Sobre casos de machismo ao longo carreira, Susana afirma: "Quem diz que não passou, não percebeu. Quando se exerce um cargo de poder e se toma atitudes que não agradam, as críticas sempre vêm permeadas de argumentos sexistas, misóginos, que nunca se referem à questão da competência – é aí que o machismo e o patriarcado estão presentes”.
Casada e mãe de uma filha, Susana tem um olhar positivo sobre as novas gerações. "Apesar dos estudiosos dizerem que nós vamos alcançar uma igualdade de gênero daqui a mais de 200 anos, eu percebo (e isso me deixa otimista) minha filha muito mais pronta para enfrentar essas dificuldades do que a minha geração”.
A promotora relatou que uma das maiores dificuldades enfrentada na sua carreira foram os casos de exploração de crianças descobertos de forma paralela às investigações da Operação Publicano.
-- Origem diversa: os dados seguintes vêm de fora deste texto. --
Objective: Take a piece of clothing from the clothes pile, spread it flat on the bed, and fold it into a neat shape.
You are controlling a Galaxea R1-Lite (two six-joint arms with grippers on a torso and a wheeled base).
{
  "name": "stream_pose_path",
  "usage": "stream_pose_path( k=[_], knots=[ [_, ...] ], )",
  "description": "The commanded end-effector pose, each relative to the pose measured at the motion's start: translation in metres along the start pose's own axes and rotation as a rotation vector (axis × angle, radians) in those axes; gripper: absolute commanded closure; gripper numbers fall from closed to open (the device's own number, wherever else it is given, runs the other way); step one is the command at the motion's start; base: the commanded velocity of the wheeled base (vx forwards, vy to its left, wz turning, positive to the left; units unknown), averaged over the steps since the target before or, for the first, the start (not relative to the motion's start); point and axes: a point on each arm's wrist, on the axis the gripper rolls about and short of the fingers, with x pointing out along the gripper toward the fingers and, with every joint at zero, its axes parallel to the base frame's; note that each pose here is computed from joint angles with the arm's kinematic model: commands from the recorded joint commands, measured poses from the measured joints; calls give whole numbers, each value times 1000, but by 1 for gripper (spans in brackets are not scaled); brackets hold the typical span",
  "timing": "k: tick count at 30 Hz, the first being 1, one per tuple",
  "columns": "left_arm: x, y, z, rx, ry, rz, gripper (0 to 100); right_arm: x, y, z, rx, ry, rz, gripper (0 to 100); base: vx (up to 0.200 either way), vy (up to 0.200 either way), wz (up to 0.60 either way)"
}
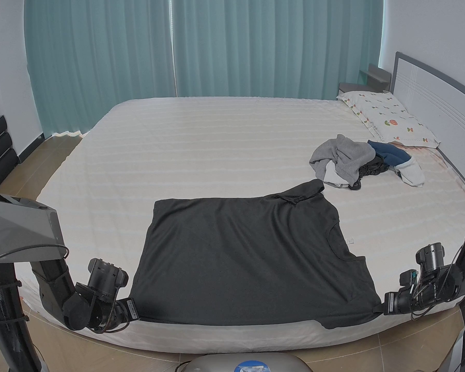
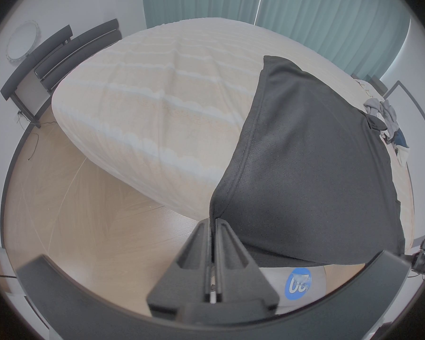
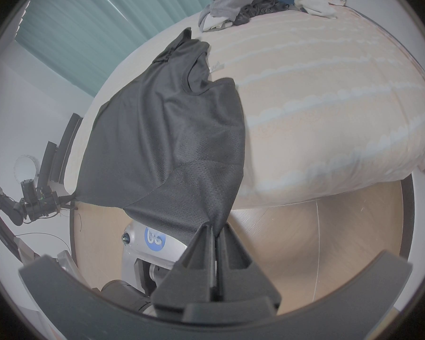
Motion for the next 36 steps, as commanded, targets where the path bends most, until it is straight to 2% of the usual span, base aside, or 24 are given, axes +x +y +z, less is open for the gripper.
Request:
stream_pose_path(
  k=[1,4,8,10,14,22,27,28,30,31,36],
  knots=[
    [2,0,-1,2,6,4,0,14,-2,-5,-1,54,-1,100,0,0,0],
    [4,-2,1,-5,1,-1,0,14,0,1,-14,24,8,100,0,0,0],
    [3,-5,8,-25,-27,-20,0,6,2,21,-21,-76,19,100,0,0,0],
    [1,-7,15,-36,-51,-35,0,0,5,36,18,-145,32,100,0,0,0],
    [-5,-10,24,-52,-84,-70,0,-11,13,49,118,-202,67,100,0,0,0],
    [-15,-13,32,-87,-112,-170,0,-7,-3,43,194,-174,49,100,0,0,0],
    [-12,-13,33,-96,-116,-170,0,-5,-6,26,124,-115,34,100,0,0,0],
    [-11,-12,34,-98,-117,-168,0,-5,-7,20,71,-94,27,100,0,0,0],
    [-11,-12,34,-99,-117,-167,0,-5,-5,17,59,-86,29,100,0,0,0],
    [-11,-12,34,-101,-118,-166,0,-6,-5,17,57,-87,32,0,0,0,0],
    [-11,-12,34,-102,-119,-169,0,-8,-5,21,62,-110,32,0,0,0,0]
  ],
)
Susana comentou que "há uma mentalidade que essas meninas fizeram uma opção, que elas escolheram isso, e que se o corpo delas estava à venda, quem comprou, pagou, então ok. Fica clara a mentalidade de que a mulher é um objeto, principalmente se ela é pobre, se é a filha do outro”.
Susana conta que esse caso, junto com toda a trajetória dentro da promotoria de violência doméstica, a fez também entender, na prática, a existência privilégios sociais. "A gente não pode esquecer do recorte gênero, raça e classe. Quando escuto o relato das mulheres negras e pobres, as situações que eu tenha eventualmente passado, foram extremamente leves perto das que elas passam no cotidiano”, ressalta.
Agora, na promotoria da saúde, Susana traz consigo o olhar para a saúde das mulheres, apreendido na última década. Ela ressalta que a maioria das políticas se destina ao exercício da maternidade e não à saúde da mulher propriamente dita.
"Recentemente, eu fui procurada por um grupo de mulheres que luta por um atendimento digno, rápido e eficiente no SUS para endometriose, que é uma doença que acomete no mundo – e no Brasil não é diferente – 10% das mulheres. As dores são piores que as dores do parto e muitas mulheres estão sofrendo com isso há três ou quatro anos sem um diagnóstico”. Ela relata ainda que teve a doença, e foi diagnosticada apenas em Londrina.
Após ouvir sobre a trajetória e relatos da promotora, a reportagem a pergunta: hoje você se considera feminista? "Pensar em gênero é colocar uma lente, enxergar que foram estabelecidos ao longo dos anos papéis que deveriam ser só de homens e só de mulheres. Eu sempre tive essa lente e quando eu fui trabalhar com a violência contra a mulher, essa lente ficou limpa”, esclarece. Então, responde: "eu penso que sempre fui feminista”.